THE US Army is struggling to find recruits, according to the New York Times and other outlets. Only the Marines are meeting their targets.
‘It’s dark days for the Army, Navy and Air Force’. They have tried almost everything to bring in new people. ‘They’ve relaxed enlistment standards, set up remedial schools for recruits who can’t pass entry tests, and offered signing bonuses worth up to $75,000.’ Yet, despite all these efforts, the three services together have fallen short by more than 25,000 recruits this year.
This crisis explains, in part at least, a letter sent out by the US Army earlier this year that has come to light. Confirmed as authentic, it informs nearly 2,000 of the former service personnel they fired under the Biden administration’s Covid vaccine mandate that ‘as a result of the rescission [or cancellation, as most of us would say] of all current Covid-19 vaccination requirements, former soldiers who were involuntarily separated for refusal to receive the Covid-19 vaccination may request a correction of their military records from either or both the Army Discharge Review Board (ADRB) or the Army Board for Correction of Military Records (ABCMR)’. How very magnanimous.
Brigadier General Hope C Rampy, Army Director of Personnel Management, its author, also directed the former service personnel to some easy-to-find military recruiters. How thoughtful! Didn’t she think they deserved something of an apology first? And what about a personal offer for each of the job or position back?

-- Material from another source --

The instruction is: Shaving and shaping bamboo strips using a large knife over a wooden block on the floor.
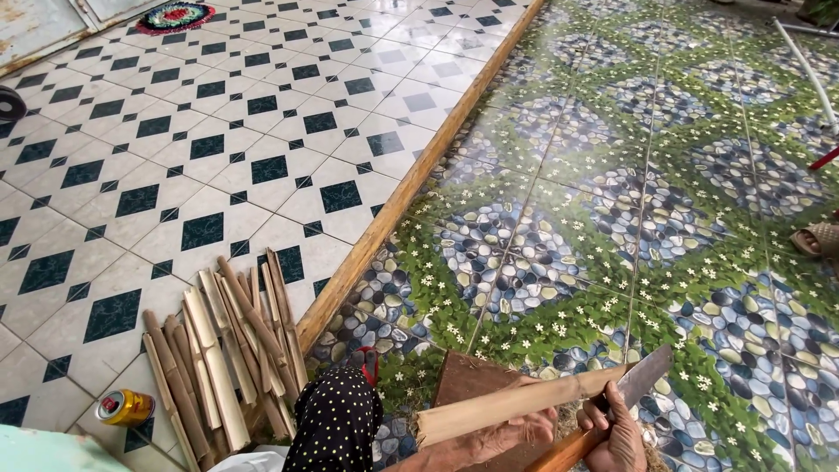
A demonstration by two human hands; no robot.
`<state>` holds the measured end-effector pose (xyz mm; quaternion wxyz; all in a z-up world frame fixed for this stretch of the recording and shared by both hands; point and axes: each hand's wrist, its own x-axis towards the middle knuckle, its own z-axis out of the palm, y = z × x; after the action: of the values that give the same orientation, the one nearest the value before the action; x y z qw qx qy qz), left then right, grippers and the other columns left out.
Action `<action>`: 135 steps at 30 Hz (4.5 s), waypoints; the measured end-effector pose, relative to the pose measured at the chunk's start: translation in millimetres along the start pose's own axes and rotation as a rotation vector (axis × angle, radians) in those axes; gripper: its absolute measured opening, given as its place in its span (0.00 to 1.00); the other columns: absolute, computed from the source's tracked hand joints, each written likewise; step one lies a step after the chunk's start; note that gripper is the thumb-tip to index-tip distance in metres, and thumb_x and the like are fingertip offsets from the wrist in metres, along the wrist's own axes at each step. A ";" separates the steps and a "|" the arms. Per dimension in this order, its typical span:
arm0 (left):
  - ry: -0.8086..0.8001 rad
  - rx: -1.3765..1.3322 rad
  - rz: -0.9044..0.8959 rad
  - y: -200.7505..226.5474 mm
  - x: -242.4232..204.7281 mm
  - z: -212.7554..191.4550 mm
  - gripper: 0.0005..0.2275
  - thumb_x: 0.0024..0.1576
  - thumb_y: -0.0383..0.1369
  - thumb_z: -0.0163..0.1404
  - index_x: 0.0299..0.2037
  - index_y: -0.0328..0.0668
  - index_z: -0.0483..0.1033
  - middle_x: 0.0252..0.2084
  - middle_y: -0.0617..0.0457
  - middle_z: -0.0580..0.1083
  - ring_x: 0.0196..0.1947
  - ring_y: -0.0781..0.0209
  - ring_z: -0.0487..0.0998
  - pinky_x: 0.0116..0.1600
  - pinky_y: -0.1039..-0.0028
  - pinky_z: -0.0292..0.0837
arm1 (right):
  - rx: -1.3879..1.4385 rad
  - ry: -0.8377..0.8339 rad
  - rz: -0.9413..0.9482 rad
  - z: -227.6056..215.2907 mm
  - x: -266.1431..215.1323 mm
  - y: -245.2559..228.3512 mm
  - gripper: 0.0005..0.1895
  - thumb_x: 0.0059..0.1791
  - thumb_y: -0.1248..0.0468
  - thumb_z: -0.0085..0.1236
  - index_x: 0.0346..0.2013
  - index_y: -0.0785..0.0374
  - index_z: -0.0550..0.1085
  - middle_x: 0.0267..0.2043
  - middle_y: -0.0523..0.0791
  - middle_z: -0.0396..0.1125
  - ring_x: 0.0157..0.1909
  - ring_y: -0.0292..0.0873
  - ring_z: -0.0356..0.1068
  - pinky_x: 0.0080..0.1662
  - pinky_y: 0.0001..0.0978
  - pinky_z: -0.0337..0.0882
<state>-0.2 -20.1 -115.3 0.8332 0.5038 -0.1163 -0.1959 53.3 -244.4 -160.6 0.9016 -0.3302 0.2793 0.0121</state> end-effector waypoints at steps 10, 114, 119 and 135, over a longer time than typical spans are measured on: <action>0.026 0.167 -0.497 -48.2 61.6 -56.3 0.18 0.66 0.35 0.50 0.65 0.45 0.70 0.51 0.39 0.78 0.37 0.62 0.83 0.34 0.90 0.83 | -0.132 0.004 0.102 -3.7 -6.4 13.0 0.10 0.51 0.58 0.62 0.41 0.51 0.68 0.33 0.39 0.70 0.17 0.24 0.52 0.22 0.19 0.58; 0.566 0.682 0.339 96.8 -20.1 -10.9 0.08 0.60 0.29 0.58 0.42 0.28 0.79 0.18 0.54 0.60 0.18 0.58 0.76 0.39 0.58 0.90 | -0.761 0.000 0.040 -13.0 -59.8 40.5 0.10 0.57 0.63 0.46 0.48 0.68 0.66 0.33 0.58 0.71 0.20 0.42 0.67 0.19 0.34 0.73; 0.525 0.560 0.296 92.0 -20.6 -14.4 0.06 0.61 0.29 0.57 0.45 0.39 0.81 0.34 0.48 0.78 0.29 0.60 0.81 0.41 0.65 0.89 | -0.772 0.022 0.049 -18.7 -49.5 48.1 0.09 0.57 0.63 0.46 0.46 0.67 0.65 0.31 0.57 0.71 0.20 0.42 0.68 0.19 0.35 0.73; 0.405 0.528 0.224 104.5 -31.1 -58.1 0.06 0.57 0.32 0.63 0.43 0.49 0.81 0.39 0.56 0.79 0.48 0.65 0.81 0.53 0.71 0.81 | -0.551 0.047 0.279 -45.6 -15.3 72.9 0.11 0.59 0.54 0.49 0.40 0.57 0.63 0.22 0.40 0.63 0.19 0.35 0.63 0.21 0.29 0.67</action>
<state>16.5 83.3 -49.7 0.6966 0.7147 -0.0498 0.0377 2.7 -212.4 -224.2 0.7610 -0.5208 0.3291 0.2034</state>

More than 8,400 service members were kicked out of the military due to the vaccine mandate. Thousands more had their requests for religious exemptions rejected. According to the military news website Task and Purpose, 8,945 soldiers, 10,800 airmen and guardians, 4,172 sailors, and 3,717 Marines were denied these.
I met one former senior army officer this summer who’s suffered the consequences of refusing. Her stellar career was brought to a brutal halt because she stood her ground, both on her right to medical autonomy and her religious freedom of conscience. She told me the vaccine mandate had stripped the army of a cadre of its best people. It had left her and many others high and dry, without livelihood or compensation.
It was hard not to see that the experience had shattered her confidence, as well as her confidence in the country she had made it her career to fight for. She and her fired former colleagues deserve far better than this letter. They deserve an apology, their former position back and back pay for the intervening period. This is money Joe Biden would have far better spent than the $4.1billion he’s directed to LGBT initiatives had he any sense or moral conscience. Unfortunately he has neither.